▶ [EXERCISE DESCRIPTION]: Every line holding the string "boxes" is to be copied from the entries below.

▶ [INFORMATION SHOWN]:
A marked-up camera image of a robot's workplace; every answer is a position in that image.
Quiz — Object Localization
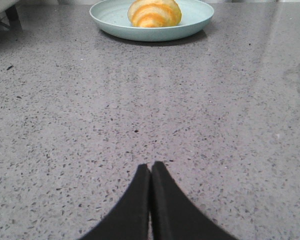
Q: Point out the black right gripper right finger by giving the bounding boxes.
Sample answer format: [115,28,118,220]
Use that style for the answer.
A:
[151,161,235,240]

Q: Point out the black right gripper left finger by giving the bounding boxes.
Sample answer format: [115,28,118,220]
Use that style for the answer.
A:
[82,164,150,240]

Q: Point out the striped croissant bread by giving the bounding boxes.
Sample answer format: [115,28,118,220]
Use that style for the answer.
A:
[127,0,182,28]

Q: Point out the white toaster oven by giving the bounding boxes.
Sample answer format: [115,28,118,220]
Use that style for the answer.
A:
[0,0,22,31]

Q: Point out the light green plate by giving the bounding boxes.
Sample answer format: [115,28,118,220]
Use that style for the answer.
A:
[89,0,215,42]

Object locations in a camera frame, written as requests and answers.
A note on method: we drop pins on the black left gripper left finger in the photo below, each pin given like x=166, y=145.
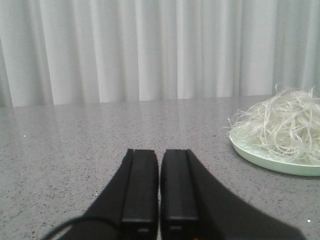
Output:
x=130, y=200

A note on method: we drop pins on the light green plate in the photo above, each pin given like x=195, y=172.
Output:
x=266, y=162

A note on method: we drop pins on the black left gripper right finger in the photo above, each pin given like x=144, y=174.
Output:
x=196, y=206

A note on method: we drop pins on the white pleated curtain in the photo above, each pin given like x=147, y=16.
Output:
x=55, y=52

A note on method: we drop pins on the white vermicelli bundle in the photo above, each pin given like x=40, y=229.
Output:
x=284, y=127

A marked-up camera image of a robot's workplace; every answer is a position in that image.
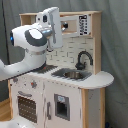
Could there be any oven door with window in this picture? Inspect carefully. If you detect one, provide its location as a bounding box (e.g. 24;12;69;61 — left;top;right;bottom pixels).
17;91;37;123

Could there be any black toy faucet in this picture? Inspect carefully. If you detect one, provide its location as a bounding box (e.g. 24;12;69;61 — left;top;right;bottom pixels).
75;51;93;70

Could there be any grey toy sink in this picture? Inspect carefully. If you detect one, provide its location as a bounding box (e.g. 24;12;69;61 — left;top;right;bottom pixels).
52;68;92;81

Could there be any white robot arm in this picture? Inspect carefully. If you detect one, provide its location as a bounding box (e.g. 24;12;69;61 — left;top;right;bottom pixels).
0;7;63;81

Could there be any black toy stovetop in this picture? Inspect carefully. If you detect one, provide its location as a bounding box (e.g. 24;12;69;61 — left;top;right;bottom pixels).
36;64;59;75

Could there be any grey fridge door handle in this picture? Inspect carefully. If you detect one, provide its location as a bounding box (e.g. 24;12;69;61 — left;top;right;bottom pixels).
47;102;51;120

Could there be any wooden toy kitchen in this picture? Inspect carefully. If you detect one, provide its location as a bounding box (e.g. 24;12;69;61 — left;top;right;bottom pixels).
9;11;114;128

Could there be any right red stove knob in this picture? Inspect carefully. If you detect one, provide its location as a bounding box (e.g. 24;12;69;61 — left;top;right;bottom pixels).
31;81;37;88

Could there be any white microwave door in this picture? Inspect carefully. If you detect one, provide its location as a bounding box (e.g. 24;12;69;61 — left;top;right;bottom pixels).
61;14;91;38

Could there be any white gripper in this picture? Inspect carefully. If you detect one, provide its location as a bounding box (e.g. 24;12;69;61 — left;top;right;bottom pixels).
36;7;68;49

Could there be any grey ice dispenser panel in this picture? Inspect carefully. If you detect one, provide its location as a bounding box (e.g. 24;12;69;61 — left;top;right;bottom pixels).
54;94;70;120

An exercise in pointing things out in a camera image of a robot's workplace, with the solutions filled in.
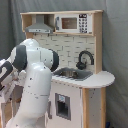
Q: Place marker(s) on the grey range hood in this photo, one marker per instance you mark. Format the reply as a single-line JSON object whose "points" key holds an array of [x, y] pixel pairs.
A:
{"points": [[40, 25]]}

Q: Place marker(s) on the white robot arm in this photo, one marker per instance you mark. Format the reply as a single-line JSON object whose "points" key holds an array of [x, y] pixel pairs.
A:
{"points": [[31, 67]]}

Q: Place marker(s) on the black toy faucet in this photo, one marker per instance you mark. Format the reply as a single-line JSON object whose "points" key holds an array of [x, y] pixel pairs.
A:
{"points": [[82, 64]]}

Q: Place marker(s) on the wooden toy kitchen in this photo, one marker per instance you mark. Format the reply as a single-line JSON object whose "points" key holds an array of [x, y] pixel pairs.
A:
{"points": [[68, 47]]}

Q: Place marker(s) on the metal toy sink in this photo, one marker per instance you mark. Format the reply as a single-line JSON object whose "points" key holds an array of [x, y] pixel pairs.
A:
{"points": [[72, 74]]}

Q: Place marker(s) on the white oven door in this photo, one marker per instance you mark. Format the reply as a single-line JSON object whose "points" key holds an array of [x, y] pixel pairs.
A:
{"points": [[5, 94]]}

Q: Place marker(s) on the white cabinet door dispenser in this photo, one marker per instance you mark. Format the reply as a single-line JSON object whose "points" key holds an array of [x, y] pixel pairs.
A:
{"points": [[64, 109]]}

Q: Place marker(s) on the white toy microwave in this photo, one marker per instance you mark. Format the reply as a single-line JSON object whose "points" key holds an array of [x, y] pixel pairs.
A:
{"points": [[73, 23]]}

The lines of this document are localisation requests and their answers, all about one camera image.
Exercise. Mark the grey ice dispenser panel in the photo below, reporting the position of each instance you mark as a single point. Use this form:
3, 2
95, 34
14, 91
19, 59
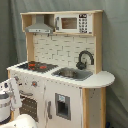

▶ [RESPONSE AREA]:
Q: Point out the black right gripper right finger by giving the bounding boxes.
Q: Point out the black right gripper left finger by giving the bounding boxes.
Q: Point out the striped croissant bread by giving the bounding boxes.
Q: Point out the white toaster oven by giving the bounding boxes.
Q: Point out the light green plate by giving the bounding boxes.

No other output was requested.